Wednesday, June 22, 2011

specifying alignment with arm neon instructions and the iOS toolchain

On ARM Cortex CPUs with the SIMD "neon" extension, you can do a bunch of complex loads and stores in a single instruction, like so:

vld4.u8 {d0,d1,d2,d3}, [r0@128]

where "@128" means 128-bit aligned. But the iPhone (iOS) SDK uses gas, the gnu assembler. gas treats '@' as a comment character, so the gas syntax uses a colon instead. Or at least it should. The version of gas distributed in the latest 4.3 SDK is broken, so you can't specify an alignment at all. You'll get an error like:

']' expected -- `vld4.u8 {d0,d1,d2,d3},[r3:64]

This is bad because aligned transfers are faster.

The ARM assembler is located in '/Developer/Platforms/iPhoneOS.platform/Developer/usr/libexec/gcc/darwin/arm'. This is what needs to be fixed.

Wednesday, June 8, 2011

ld: bad codegen, pointer diff in boost::detail::sp_counted_base::sp_counted_base

Trying to build an iOS project with XCode 4:

- boost built as a framework
- a static library
- the iOS app

which gives the above error. I get the same behavior no matter which compiler I select (gcc, gcc-llvm, clang), which makes a little sense since it's a linker error.

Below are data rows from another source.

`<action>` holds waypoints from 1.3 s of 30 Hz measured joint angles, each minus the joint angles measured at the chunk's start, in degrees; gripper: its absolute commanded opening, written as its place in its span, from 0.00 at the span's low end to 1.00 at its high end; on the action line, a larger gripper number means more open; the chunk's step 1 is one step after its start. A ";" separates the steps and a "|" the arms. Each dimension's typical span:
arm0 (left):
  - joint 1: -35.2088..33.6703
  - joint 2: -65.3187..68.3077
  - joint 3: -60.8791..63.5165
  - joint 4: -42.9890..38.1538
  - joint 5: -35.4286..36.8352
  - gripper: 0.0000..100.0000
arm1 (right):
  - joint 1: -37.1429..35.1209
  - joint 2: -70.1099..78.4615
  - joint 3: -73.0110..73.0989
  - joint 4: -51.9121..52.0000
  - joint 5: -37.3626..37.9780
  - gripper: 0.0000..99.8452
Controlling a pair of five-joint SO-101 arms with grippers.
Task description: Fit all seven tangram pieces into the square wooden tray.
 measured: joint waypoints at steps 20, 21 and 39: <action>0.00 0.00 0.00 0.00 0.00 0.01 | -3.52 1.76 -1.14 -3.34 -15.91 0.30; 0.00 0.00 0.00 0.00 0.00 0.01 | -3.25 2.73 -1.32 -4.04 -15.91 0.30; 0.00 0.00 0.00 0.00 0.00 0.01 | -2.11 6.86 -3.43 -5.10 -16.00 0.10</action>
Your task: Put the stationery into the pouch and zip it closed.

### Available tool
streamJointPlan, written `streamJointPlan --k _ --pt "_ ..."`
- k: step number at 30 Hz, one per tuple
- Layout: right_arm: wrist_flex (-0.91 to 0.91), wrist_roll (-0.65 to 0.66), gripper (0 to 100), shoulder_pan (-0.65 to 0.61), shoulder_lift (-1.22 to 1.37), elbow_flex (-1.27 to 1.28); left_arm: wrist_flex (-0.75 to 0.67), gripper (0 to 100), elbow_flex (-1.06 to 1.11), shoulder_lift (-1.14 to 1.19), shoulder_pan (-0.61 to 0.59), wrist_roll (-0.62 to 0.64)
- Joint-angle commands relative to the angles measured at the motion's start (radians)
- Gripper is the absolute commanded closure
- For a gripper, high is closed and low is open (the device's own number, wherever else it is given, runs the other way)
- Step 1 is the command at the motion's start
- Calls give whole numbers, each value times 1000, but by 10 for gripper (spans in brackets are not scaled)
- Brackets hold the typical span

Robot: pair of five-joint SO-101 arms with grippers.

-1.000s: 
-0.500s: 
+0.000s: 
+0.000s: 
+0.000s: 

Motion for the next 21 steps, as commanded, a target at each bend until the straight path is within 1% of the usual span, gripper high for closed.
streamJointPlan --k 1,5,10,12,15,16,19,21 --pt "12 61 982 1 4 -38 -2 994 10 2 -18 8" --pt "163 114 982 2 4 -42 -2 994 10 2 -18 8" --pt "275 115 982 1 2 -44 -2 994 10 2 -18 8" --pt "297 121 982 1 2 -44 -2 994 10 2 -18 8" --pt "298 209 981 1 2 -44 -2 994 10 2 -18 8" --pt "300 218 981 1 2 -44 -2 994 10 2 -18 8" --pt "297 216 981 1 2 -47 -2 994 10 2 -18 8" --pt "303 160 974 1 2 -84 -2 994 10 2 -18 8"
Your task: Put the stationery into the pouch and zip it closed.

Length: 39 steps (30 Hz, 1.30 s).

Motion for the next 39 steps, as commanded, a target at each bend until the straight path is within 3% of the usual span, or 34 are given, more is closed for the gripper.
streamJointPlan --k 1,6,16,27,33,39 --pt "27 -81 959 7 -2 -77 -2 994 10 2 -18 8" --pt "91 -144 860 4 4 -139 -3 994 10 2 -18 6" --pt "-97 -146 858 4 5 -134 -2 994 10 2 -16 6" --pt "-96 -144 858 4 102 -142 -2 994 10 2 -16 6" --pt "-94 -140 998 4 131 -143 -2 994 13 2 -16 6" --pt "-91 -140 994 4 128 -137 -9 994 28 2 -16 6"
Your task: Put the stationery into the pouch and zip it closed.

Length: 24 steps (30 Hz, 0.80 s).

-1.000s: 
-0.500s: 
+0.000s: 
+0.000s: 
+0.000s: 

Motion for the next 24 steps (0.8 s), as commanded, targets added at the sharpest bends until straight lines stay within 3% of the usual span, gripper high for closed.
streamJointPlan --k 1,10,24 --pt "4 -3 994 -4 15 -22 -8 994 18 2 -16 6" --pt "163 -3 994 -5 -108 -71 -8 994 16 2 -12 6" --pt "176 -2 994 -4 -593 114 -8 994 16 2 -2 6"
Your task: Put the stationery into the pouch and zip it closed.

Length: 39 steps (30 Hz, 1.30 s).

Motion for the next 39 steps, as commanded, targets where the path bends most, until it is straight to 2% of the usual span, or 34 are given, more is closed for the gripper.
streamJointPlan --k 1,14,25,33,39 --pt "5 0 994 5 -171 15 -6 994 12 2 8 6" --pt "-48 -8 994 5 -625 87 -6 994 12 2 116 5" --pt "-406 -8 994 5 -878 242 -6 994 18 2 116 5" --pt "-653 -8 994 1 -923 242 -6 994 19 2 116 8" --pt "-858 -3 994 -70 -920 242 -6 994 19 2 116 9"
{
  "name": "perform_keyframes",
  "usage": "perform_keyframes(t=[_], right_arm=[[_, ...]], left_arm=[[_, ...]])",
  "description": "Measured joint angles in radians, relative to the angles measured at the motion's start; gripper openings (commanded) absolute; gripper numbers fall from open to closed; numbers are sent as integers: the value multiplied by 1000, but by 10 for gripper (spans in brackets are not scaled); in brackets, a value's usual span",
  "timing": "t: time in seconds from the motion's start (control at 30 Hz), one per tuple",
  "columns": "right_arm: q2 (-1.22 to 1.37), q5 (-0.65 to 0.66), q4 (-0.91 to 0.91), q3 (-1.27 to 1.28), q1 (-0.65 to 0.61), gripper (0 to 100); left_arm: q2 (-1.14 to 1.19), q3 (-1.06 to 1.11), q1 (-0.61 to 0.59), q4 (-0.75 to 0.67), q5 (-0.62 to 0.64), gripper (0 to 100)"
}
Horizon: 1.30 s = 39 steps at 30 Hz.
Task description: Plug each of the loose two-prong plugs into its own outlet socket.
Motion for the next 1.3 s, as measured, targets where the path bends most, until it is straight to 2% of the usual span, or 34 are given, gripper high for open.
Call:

A little (lot) of googling finds a lot of suggestions to play with the compiler visibility flags. Some people say enable, others disable. The short answer is, yes, this is how I fixed things. But just messing with symbol visibility without understanding the problem rubs me the wrong way, especially when the oh-so-useful but oh-so-frightening boost is involved.

Thursday, April 21, 2011

XCode 4 and Qt.. fun with build rules

Qt doesn't officially "support" XCode 4 yet, but that doesn't mean it's impossible. Just annoying.

the goal

You can install Qt as a framework from the packages available from Trolltech/Nokia and build code that uses Qt. The problem is that slots and signals (and features like properties) won't work with your classes. That makes it difficult to get callbacks from buttons and other widgets.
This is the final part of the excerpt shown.